- _EXERCISE_
In the listing below, the lines starting with the line with "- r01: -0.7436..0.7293" and going on through the line with "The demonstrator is" are to be reproduced exactly, and only those.

- _DATA PROVIDED_
====

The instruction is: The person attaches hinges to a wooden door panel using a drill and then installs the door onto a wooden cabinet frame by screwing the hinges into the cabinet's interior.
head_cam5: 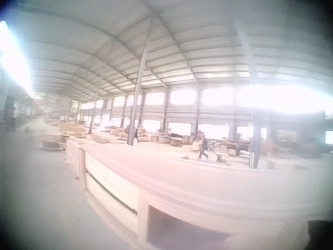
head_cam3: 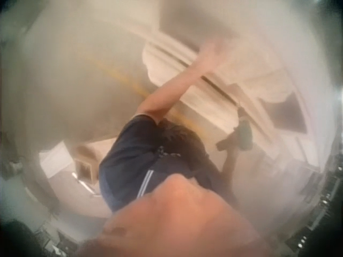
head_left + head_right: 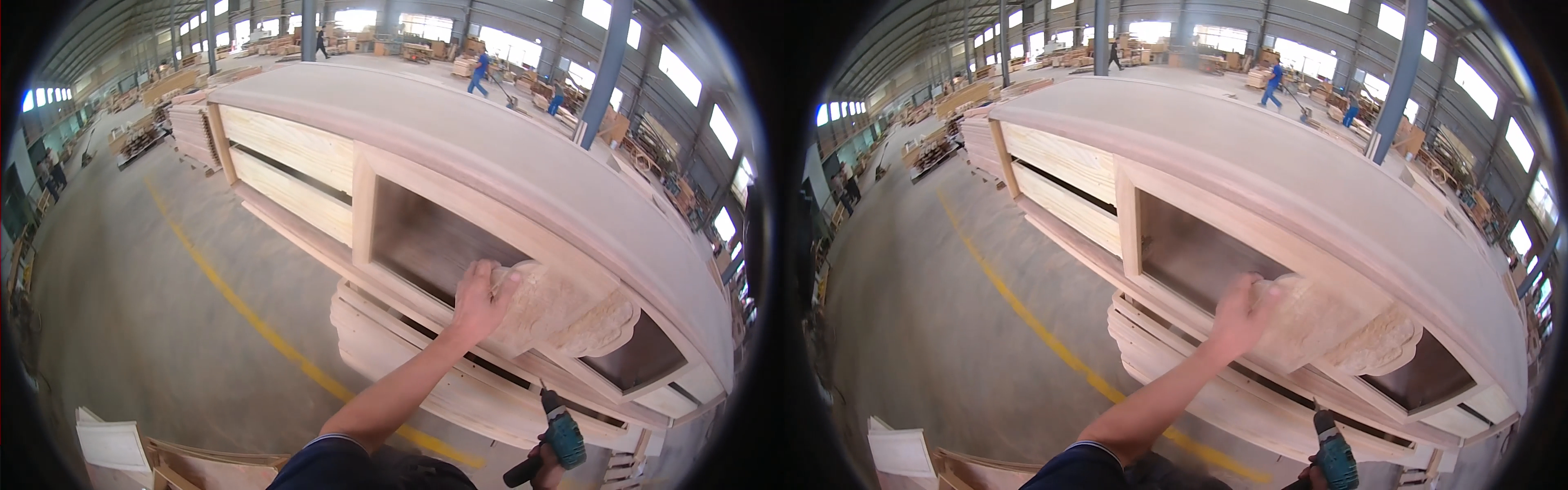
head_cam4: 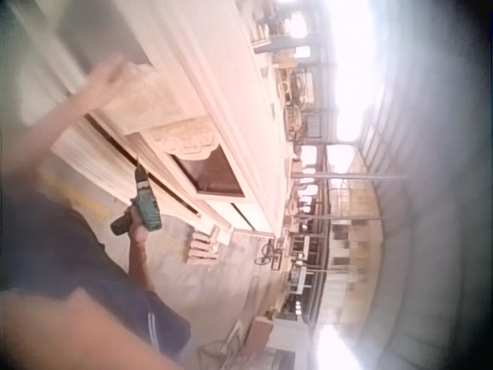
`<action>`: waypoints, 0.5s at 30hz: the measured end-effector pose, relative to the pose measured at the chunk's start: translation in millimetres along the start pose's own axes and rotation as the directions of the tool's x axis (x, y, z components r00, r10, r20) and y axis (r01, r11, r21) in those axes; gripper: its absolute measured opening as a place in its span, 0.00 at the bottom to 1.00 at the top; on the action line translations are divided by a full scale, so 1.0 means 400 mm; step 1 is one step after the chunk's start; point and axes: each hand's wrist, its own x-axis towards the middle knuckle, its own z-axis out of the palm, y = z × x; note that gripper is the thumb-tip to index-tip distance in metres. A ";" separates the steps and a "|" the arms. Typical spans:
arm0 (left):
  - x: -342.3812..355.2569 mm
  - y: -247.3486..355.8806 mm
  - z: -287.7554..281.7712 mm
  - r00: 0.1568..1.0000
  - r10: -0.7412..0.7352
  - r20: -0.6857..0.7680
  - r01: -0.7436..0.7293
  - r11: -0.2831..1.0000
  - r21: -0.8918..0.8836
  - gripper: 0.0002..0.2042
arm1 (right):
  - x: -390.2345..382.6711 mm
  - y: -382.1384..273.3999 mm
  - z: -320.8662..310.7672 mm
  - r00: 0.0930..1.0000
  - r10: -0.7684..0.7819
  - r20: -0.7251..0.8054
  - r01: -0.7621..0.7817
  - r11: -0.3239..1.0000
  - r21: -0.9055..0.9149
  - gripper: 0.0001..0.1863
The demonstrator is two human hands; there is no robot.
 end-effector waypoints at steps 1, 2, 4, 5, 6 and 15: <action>-0.007 0.007 -0.007 1.000 -0.007 -0.014 0.008 1.000 0.007 0.22 | 0.004 -0.006 -0.001 0.999 -0.044 -0.027 0.043 0.998 -0.049 0.11; -0.020 0.013 -0.011 1.000 -0.018 -0.023 0.019 1.000 0.012 0.21 | -0.001 -0.018 0.005 0.995 -0.086 -0.058 0.080 0.992 -0.101 0.11; -0.032 0.025 -0.019 0.993 -0.109 0.047 0.112 0.992 -0.052 0.21 | -0.007 -0.033 0.030 0.972 -0.187 -0.146 0.180 0.982 -0.057 0.21; -0.041 0.030 -0.031 0.975 -0.199 0.095 0.208 0.973 -0.102 0.20 | -0.004 -0.044 0.037 0.968 -0.197 -0.158 0.192 0.980 -0.050 0.20; -0.048 0.038 -0.039 0.970 -0.217 0.106 0.227 0.969 -0.095 0.20 | -0.002 -0.058 0.041 0.964 -0.204 -0.172 0.199 0.979 -0.049 0.20; -0.055 0.016 -0.047 0.988 -0.156 -0.013 0.153 0.980 -0.130 0.15 | 0.092 -0.094 0.016 0.970 -0.240 0.050 0.240 0.971 -0.003 0.14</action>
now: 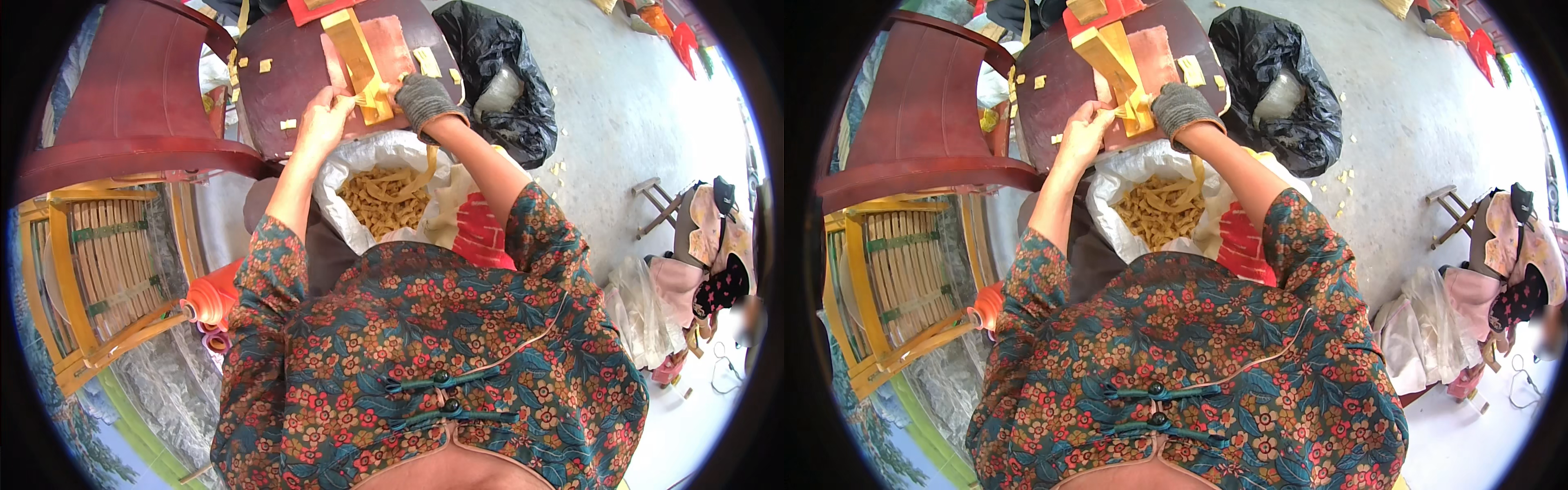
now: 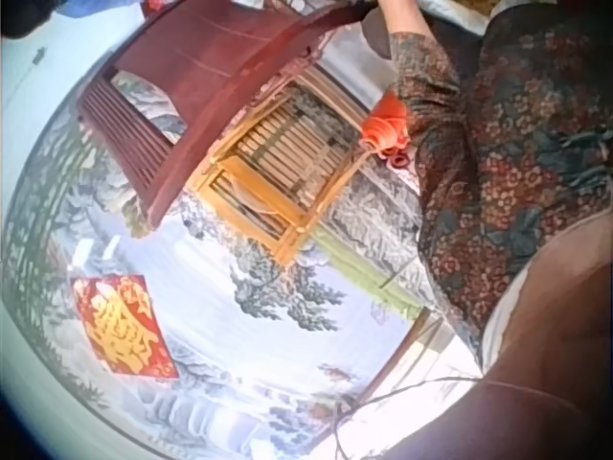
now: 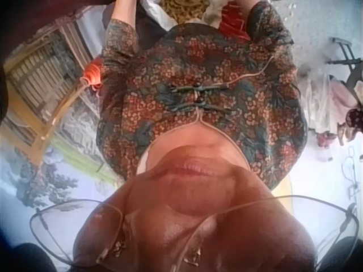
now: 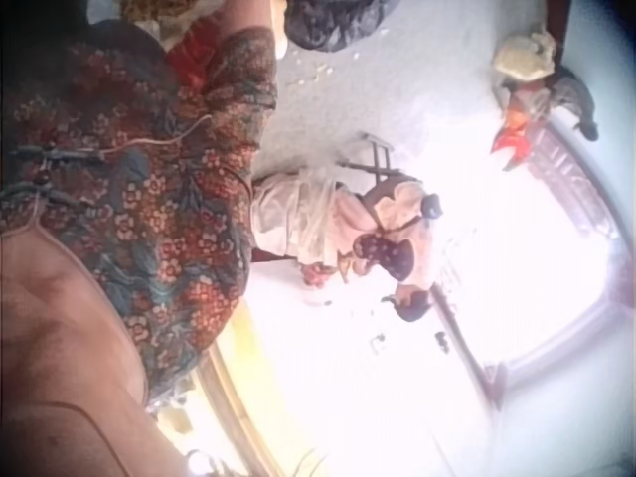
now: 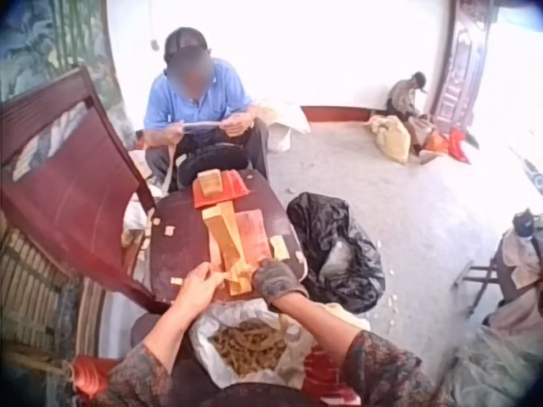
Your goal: The person sits on the floor and repeatedly tears yellow strips from a larger sheet, placing the torn pieces into a white bag. The person also handles a black plastic bag and a white sack during the process.
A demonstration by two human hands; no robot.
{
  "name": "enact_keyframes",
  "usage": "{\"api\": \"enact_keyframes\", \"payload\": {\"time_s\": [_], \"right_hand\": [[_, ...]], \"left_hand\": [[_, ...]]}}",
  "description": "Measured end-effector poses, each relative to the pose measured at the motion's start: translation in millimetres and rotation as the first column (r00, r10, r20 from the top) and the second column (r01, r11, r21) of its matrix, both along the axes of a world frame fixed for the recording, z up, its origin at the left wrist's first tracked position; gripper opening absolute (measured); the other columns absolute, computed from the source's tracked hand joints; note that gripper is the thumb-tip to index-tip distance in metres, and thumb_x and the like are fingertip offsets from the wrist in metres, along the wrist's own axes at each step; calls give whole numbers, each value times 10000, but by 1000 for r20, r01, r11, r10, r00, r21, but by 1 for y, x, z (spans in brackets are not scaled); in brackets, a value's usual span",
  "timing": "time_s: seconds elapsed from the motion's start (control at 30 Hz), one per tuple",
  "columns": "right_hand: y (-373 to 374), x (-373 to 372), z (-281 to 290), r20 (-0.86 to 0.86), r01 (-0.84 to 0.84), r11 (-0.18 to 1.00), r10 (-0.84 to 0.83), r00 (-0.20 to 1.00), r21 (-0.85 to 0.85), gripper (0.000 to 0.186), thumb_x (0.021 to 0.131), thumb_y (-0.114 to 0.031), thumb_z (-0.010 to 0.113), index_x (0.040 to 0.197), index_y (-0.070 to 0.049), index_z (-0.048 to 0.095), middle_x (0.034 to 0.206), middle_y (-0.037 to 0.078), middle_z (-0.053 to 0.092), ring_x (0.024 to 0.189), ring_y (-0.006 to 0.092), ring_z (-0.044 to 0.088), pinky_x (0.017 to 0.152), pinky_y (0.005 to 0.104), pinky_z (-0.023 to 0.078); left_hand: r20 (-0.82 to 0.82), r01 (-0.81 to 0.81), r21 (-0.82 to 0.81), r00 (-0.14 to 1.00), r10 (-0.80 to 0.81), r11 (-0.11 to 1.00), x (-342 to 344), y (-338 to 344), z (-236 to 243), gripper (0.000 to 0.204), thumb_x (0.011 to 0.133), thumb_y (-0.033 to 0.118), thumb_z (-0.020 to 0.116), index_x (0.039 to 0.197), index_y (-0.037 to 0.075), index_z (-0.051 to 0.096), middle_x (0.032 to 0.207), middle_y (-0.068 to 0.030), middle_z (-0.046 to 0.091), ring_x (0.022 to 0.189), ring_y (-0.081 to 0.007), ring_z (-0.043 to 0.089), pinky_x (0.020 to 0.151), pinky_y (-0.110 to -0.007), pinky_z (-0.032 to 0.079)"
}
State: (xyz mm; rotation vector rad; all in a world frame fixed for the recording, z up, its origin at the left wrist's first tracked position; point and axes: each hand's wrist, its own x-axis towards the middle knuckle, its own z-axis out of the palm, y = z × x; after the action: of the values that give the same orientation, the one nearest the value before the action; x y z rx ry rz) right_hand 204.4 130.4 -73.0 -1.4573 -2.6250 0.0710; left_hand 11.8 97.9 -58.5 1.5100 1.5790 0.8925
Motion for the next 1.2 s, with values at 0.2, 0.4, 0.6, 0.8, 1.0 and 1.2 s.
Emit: {"api": "enact_keyframes", "payload": {"time_s": [0.2,0.4,0.6,0.8,1.0,1.2], "right_hand": [[-59,-15,58,-732,112,992,-122,670,-63,187,845,-248,536,910,-83,597,785,128,590,769,273,600,663,379,459],[-115,-27,63,-746,-228,937,348,568,264,190,820,-260,576,927,-106,606,800,122,585,742,286,570,665,400,451],[-138,-30,63,-929,-468,816,-211,303,-338,194,876,-225,541,914,-42,594,760,69,605,717,157,586,661,280,457],[-118,-32,85,-892,-129,959,-180,413,-253,216,899,-224,518,926,-22,590,754,50,609,696,121,571,646,267,470],[-108,-42,72,-854,-253,817,-481,197,-518,262,877,-277,535,829,-20,545,685,77,549,590,159,573,546,288,446],[-117,-61,93,-629,-446,477,-716,303,-757,327,868,-328,519,819,-6,547,687,61,539,475,140,502,483,267,429]], "left_hand": [[100,197,90,973,-206,976,7,-64,13,293,900,212,509,1077,-12,575,1012,-84,588,908,-179,560,829,-297,434],[890,168,-417,273,364,893,34,-105,36,397,949,362,393,1000,-1,545,859,-84,625,696,-123,544,644,-260,456],[936,365,-302,290,201,881,26,-104,39,294,928,247,448,1071,-2,515,880,-55,592,640,-105,525,598,-255,447],[800,292,-304,595,76,907,27,-113,38,233,920,183,415,959,40,594,899,-21,605,778,-168,572,695,-305,455],[77,-65,401,996,38,914,15,-113,58,140,877,43,454,935,6,576,808,-72,618,715,-187,594,671,-292,462],[17,-72,585,997,76,808,-4,-116,65,138,896,119,481,977,30,548,870,-93,578,795,-239,547,717,-331,437]]}}
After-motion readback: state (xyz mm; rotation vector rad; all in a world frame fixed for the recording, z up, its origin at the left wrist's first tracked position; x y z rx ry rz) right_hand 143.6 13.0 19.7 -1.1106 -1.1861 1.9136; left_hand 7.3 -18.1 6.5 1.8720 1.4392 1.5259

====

- _RESULT OF THIS TASK_
  - r01: -0.7436..0.7293
  - r11: -0.2831..1.0000
  - r21: -0.8918..0.8836
  - gripper: 0.0002..0.2042
arm1 (right):
  - x: -390.2345..382.6711 mm
  - y: -382.1384..273.3999 mm
  - z: -320.8662..310.7672 mm
  - r00: 0.0930..1.0000
  - r10: -0.7684..0.7819
  - r20: -0.7251..0.8054
  - r01: -0.7621..0.7817
  - r11: -0.3239..1.0000
  - r21: -0.9055..0.9149
  - gripper: 0.0001..0.1863
The demonstrator is two human hands; there is no robot.

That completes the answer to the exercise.